Deir el Gizāz, le couvent de Samuel
Un monastère thébain retrouvé par les textes, puis perdu de nouveau
- 01 — Le problème posé : un monastère invisible
- 02 — Premier argument : la « recension B » du Synaxaire est thébaine
- 03 — Deuxième argument : les notices brèves sont des abrégés de textes locaux
- 04 — Troisième argument : la vérification par les ostraca et les papyri
- 05 — Quatrième argument : la localisation déduite avant toute fouille
- 06 — Cinquième argument : les couvents du désert se sont repliés sur les villages
- 07 — La découverte du kôm, 1947-1948
- 08 — Le sondage de 1949
- 09 — Le plan des ruines
- 10 — La chronologie établie par la fouille
- 11 — L’identification : Deir el Gizāz, couvent de Samuel, Tsénti, Deir es Sanad
- 12 — Le couvent de la « Source » et les graffites de 1952
- 13 — La thèse générale : l’hagiographie copte comme source topographique
- 14 — Pourquoi la fouille est restée inédite
- 15 — Portée pour l’histoire monastique copte

Deir el Gizāz, le couvent de Samuel
Un monastère thébain retrouvé par les textes, puis perdu de nouveau
Samuel Metias · 31 août 2026 · 19 min de lecture · 10 vues
Il est rare qu’une enquête d’histoire monastique parte d’un catalogue de saints pour aboutir à des murs. C’est pourtant le trajet accompli par Jean Doresse entre 1943 et 1952 : des notices d’un recueil hagiographique copte-arabe jusqu’à un tas de ruines du désert thébain, à cinq kilomètres des cultures, que ni les inventaires archéologiques ni les cartes du Survey n’avaient retenu. Cette notice restitue l’ensemble des arguments et des thèses de son mémoire, publié tardivement dans la revue Aegyptus en 19891, et en propose la cartographie.
La question de départ est formulée comme un défi : pouvait-il subsister, dans la région thébaine — la mieux explorée d’Égypte —, un monastère entièrement oublié ? Un site à ce point ruiné qu’il aurait échappé aux inventaires de Vladimir de Bock, de Somers Clarke, de Winlock et de Crum ; qu’aucune carte, pas même les plus détaillées, n’en aurait porté la mention ; et que le silence sur lui aurait commencé dès le Moyen Âge, jusqu’à manquer au guide des églises et monastères compilé en arabe par Abou Salih ?
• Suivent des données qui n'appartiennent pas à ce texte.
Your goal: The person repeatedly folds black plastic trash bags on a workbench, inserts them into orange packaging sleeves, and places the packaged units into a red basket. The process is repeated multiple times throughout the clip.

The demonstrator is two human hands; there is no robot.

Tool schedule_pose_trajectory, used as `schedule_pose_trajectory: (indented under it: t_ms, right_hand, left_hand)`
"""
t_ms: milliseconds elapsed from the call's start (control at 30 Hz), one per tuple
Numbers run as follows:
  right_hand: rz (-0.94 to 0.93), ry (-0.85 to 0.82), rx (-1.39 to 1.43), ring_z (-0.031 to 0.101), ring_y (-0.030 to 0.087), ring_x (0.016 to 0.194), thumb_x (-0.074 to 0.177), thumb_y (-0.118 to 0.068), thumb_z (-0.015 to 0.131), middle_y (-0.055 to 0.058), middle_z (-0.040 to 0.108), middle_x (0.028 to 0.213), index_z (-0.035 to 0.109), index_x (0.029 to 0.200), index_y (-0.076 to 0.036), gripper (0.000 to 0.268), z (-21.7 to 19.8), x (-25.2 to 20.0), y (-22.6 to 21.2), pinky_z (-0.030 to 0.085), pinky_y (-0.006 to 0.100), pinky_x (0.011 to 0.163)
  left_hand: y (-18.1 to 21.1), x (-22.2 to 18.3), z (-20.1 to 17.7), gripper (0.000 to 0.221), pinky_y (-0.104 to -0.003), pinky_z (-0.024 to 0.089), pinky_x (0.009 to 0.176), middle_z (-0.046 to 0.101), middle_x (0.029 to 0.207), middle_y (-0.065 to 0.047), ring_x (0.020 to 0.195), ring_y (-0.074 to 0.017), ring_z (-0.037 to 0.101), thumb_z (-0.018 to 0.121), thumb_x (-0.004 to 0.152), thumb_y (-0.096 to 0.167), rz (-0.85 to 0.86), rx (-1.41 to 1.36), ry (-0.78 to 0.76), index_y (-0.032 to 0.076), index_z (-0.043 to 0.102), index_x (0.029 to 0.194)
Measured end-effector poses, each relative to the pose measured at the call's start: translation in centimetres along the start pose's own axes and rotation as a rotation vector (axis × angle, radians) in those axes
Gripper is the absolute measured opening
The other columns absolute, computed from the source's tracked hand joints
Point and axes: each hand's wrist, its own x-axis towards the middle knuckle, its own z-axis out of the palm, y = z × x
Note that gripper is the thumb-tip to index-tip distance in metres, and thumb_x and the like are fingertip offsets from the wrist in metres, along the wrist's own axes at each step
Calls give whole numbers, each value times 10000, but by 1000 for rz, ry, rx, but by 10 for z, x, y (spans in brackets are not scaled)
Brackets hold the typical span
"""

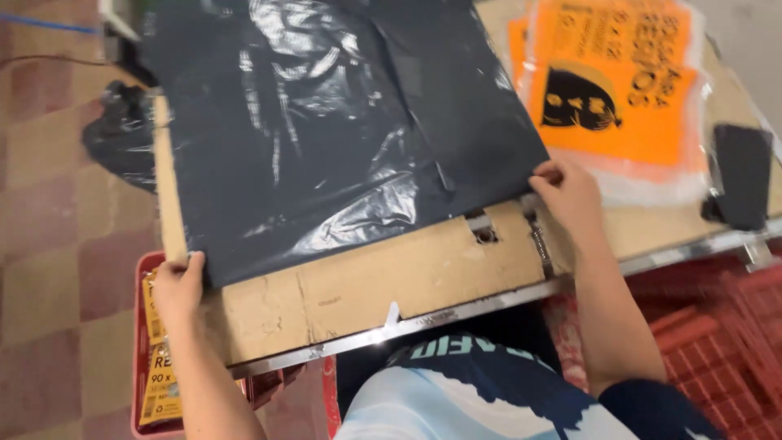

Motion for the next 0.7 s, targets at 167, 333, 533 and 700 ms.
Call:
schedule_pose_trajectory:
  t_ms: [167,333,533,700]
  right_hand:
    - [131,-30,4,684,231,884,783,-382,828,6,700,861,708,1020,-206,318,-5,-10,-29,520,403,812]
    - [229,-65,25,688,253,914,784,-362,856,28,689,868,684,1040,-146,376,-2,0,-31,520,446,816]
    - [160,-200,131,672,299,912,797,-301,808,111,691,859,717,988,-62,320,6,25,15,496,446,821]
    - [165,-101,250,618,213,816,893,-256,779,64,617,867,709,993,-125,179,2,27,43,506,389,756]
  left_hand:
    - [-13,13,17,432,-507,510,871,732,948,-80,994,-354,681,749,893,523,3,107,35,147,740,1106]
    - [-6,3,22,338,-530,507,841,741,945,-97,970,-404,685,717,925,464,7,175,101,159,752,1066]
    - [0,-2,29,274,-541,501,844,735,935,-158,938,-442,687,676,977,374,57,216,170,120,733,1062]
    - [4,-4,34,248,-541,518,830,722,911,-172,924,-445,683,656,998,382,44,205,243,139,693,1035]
La réponse de Doresse est affirmative, et il en tire une thèse de méthode : ce site, il l’a d’abord rencontré dans les textes, plusieurs années avant de poser le pied en Égypte ; il l’a ensuite retrouvé sur le terrain, à l’emplacement même que les textes suggéraient. L’accord entre la déduction littéraire et la découverte matérielle constitue à ses yeux la démonstration principale.